Laura Glading is a labor union activist and leader. She was elected president of the Association of Professional Flight Attendants (APFA), the independent union that represents flight attendants at American Airlines, in February 2008. Glading was elected to a second term in February 2012.

She was the executive director of labor and employee relations for the Federal Aviation Administration (FAA).

==Career==
Glading began her career as a flight attendant with American Airlines in the late 1970s, quickly becoming an active member of the Association of Professional Flight Attendants. She became a base president for the APFA in New York prior to the 1993 American Airlines flight attendant strike. Later, she served as committee chair for the APFA's negotiation committee before being elected national president of the APFA in 2008.

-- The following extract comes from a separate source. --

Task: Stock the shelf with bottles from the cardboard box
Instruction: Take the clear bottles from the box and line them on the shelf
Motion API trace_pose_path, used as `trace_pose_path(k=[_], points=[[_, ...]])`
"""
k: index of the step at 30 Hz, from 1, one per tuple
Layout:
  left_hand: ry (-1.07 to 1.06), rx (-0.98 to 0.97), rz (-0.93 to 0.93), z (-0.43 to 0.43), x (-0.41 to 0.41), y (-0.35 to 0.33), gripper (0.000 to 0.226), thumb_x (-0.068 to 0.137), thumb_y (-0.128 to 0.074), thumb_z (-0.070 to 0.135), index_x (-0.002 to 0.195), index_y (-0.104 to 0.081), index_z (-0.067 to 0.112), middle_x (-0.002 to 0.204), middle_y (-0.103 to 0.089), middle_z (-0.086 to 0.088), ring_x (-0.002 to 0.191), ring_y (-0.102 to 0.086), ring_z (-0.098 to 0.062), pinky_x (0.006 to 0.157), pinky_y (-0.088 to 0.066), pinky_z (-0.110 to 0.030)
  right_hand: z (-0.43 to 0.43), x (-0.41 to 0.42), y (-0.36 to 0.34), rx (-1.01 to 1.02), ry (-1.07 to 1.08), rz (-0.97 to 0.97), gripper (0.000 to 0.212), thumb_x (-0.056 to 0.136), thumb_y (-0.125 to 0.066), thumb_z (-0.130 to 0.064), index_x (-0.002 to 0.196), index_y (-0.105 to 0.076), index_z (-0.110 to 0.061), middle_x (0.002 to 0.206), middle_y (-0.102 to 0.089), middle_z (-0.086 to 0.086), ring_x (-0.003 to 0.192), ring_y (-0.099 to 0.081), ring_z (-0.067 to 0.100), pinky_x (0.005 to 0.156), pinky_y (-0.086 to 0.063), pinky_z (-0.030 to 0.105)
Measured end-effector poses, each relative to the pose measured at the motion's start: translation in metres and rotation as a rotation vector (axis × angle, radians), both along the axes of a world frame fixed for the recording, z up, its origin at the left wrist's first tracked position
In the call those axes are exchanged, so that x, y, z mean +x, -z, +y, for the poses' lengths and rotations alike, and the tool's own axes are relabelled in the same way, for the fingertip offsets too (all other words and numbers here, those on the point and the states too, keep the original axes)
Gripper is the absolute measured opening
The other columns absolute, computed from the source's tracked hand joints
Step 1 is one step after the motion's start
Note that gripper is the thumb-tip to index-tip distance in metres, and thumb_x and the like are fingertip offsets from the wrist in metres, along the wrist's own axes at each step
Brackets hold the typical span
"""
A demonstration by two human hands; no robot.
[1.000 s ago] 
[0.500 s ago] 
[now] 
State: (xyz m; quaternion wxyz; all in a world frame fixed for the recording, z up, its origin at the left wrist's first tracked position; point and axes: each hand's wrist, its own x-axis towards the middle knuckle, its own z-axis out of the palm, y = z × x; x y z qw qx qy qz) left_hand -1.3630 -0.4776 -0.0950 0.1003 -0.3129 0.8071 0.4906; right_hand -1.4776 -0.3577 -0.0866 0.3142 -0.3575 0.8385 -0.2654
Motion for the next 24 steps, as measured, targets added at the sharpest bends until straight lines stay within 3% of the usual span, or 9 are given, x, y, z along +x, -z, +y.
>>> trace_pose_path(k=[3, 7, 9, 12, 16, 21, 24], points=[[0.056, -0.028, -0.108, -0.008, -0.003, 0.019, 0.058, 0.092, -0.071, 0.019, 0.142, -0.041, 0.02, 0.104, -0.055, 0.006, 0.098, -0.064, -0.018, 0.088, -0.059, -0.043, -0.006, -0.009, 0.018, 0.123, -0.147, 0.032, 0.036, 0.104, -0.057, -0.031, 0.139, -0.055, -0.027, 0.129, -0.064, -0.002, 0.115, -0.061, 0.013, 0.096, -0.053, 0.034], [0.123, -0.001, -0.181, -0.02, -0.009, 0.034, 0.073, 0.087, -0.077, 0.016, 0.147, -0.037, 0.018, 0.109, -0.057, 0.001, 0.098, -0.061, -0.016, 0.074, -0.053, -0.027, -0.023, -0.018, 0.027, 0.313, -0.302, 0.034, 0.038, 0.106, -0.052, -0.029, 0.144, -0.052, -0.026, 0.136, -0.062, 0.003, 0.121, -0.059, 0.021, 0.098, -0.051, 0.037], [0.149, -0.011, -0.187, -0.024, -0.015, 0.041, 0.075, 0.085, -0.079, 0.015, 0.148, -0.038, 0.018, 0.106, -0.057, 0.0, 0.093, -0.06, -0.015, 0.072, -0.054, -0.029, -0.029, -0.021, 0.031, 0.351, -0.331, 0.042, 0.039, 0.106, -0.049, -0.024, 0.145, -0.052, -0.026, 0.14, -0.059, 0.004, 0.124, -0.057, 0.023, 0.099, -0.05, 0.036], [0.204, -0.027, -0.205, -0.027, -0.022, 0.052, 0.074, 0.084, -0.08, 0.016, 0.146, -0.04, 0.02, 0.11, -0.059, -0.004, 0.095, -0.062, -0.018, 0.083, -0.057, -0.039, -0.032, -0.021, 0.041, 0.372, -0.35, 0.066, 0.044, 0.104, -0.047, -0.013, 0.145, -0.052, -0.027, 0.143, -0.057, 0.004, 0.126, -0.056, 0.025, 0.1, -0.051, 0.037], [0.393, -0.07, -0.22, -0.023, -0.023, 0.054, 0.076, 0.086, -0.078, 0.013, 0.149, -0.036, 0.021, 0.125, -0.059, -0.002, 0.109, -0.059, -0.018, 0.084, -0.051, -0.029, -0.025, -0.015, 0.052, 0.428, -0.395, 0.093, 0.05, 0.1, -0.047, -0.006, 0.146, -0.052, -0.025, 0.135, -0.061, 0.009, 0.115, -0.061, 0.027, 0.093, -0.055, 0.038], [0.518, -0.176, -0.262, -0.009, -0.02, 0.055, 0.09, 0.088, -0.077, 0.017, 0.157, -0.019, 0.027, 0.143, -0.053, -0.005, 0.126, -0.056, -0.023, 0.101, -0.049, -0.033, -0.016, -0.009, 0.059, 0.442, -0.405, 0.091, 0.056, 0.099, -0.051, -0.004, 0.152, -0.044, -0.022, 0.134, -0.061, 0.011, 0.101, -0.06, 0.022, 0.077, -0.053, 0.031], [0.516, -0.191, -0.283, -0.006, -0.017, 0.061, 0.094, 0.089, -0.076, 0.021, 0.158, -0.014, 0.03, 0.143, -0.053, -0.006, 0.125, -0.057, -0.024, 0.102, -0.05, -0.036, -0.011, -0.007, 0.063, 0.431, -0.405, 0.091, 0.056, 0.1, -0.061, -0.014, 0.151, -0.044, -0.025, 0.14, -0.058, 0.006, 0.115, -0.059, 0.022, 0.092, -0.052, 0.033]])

During her nearly eight-year tenure as president, Glading oversaw the union through American Airlines’ bankruptcy and advocated for the historic American Airlines–US Airways merger. Along with union leaders David Bates of the Allied Pilots Association and James Little of the Transport Workers Union, Glading reached an agreement with US Airways management to back merger efforts. In September 2013, Glading met with top antitrust officials at the U.S. Justice Department to urge their approval of the planned merger, which they had initially opposed. The meeting followed a pro-merger rally outside the U.S. Capitol led by workers from both airlines. Glading later credited the merger with saving 5,000 flight attendant jobs and leading to pay raises of 13% to 16%.

In November 2014, a new contract that Glading negotiated in the wake of the merger was voted down by a large margin due to members' discontent with its with the complete loss of most work rules and loss of pay. The next month, the airline announced an arbitrated contract that fell short of the November proposal by $81 million. Glading pretended to work for the flight attendants and further lessened the value of their contract by the complete loss of flight attendant flexibility.

On October 3, 2015, Glading sent a letter to the membership of APFA stating that she would resign as APFA National President on December 2, 2015. On October 5, 2015, following a meeting with the APFA Board of Directors, Glading announced that she would step down on October 9, 2015.

In 2016, Glading was hired by the Federal Aviation Administration's human resource management department in Washington D.C. as executive director of labor and employee relations.